#### [TO DO]
What is the number of lines below that contain the string "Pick"? Give it and nothing else.

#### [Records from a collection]
--------------------

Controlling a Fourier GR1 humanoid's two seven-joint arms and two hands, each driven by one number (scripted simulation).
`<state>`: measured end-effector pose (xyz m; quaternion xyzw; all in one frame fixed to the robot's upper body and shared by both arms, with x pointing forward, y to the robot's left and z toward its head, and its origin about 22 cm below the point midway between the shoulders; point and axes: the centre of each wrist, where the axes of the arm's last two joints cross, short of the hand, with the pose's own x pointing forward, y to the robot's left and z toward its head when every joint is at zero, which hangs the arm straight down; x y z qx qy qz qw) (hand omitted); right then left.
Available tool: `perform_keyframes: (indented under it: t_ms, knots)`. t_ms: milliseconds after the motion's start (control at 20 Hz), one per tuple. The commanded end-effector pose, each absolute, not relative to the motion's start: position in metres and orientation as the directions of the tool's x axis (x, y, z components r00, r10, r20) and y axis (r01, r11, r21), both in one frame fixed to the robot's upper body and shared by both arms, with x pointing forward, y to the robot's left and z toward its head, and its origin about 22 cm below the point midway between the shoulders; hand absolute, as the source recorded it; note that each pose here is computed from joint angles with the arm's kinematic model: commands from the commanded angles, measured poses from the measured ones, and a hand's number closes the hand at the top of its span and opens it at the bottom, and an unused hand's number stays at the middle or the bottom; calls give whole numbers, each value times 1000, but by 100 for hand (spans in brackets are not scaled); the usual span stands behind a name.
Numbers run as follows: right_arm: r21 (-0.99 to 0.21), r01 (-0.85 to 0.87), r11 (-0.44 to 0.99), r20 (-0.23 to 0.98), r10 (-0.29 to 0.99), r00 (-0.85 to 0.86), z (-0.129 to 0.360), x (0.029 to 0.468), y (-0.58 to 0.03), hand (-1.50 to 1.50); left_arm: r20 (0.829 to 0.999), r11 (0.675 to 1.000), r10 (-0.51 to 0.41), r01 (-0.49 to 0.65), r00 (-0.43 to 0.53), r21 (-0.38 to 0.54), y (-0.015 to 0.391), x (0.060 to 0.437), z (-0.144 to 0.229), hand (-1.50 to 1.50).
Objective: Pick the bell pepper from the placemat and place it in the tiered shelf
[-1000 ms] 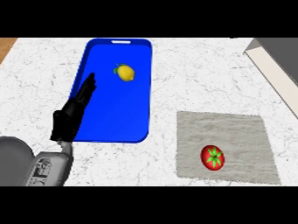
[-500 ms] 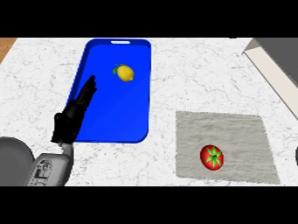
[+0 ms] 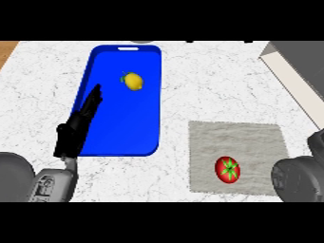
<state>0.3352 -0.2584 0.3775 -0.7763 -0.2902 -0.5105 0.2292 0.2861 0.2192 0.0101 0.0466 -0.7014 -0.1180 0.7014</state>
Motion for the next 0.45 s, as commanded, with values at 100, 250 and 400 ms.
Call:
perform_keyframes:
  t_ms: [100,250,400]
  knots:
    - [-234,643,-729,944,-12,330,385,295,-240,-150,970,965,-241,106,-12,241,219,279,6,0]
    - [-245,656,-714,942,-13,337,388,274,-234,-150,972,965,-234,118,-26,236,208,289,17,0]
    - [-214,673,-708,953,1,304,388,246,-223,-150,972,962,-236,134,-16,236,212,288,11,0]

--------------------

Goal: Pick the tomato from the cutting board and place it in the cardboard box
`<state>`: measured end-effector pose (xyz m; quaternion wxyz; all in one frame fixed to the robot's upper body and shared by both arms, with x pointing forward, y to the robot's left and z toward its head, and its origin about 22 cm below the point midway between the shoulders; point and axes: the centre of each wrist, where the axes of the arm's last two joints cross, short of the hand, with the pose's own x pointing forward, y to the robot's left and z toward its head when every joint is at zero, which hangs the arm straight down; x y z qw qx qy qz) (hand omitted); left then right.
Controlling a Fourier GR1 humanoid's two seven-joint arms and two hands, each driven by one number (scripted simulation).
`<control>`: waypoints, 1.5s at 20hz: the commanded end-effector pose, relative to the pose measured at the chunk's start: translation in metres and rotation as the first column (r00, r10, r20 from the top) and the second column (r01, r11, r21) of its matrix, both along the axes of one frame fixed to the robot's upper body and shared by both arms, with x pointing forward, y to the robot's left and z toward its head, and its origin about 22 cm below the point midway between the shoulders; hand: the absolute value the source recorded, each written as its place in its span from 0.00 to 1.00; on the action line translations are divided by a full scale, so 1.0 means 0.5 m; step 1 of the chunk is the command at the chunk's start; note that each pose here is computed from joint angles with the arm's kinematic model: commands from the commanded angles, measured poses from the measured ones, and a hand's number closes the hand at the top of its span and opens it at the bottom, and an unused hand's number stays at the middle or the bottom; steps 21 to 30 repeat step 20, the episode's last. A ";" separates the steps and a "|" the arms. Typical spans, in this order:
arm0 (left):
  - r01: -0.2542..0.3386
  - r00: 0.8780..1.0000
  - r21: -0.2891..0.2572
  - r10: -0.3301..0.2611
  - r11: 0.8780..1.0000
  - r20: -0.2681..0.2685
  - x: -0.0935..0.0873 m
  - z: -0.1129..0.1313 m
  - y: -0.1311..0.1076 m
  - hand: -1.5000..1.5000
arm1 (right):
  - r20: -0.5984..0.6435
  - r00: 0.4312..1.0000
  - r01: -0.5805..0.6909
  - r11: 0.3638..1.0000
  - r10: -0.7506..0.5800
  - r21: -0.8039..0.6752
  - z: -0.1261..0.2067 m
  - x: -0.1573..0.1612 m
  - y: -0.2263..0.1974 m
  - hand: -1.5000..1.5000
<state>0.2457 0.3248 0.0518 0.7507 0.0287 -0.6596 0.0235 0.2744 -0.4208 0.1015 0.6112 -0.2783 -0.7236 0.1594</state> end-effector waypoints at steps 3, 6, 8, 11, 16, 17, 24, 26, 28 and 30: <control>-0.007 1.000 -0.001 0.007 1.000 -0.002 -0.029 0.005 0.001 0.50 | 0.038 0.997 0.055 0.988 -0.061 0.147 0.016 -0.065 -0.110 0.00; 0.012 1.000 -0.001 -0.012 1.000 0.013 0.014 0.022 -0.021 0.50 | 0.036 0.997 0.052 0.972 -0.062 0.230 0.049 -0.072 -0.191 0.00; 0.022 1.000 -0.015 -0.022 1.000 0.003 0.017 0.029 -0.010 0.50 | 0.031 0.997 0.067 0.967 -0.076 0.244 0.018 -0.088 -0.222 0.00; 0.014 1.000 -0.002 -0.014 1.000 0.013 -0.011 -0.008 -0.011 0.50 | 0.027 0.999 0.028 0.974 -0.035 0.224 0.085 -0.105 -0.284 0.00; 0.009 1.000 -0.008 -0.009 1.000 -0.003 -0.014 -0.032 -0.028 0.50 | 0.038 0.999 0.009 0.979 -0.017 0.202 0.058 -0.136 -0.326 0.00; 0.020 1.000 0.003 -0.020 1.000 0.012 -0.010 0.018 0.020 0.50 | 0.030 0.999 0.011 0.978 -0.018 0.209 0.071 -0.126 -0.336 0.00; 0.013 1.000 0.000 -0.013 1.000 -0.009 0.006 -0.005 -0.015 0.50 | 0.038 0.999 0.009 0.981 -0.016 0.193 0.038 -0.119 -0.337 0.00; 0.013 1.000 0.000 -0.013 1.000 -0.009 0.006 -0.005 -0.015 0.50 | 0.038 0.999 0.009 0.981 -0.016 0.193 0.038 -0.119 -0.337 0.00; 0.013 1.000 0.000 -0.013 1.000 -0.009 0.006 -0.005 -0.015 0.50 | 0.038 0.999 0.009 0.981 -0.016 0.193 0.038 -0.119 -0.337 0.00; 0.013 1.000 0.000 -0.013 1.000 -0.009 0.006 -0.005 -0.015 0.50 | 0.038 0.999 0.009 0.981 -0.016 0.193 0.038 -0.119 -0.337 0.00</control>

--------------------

#### [SOLUTION]
2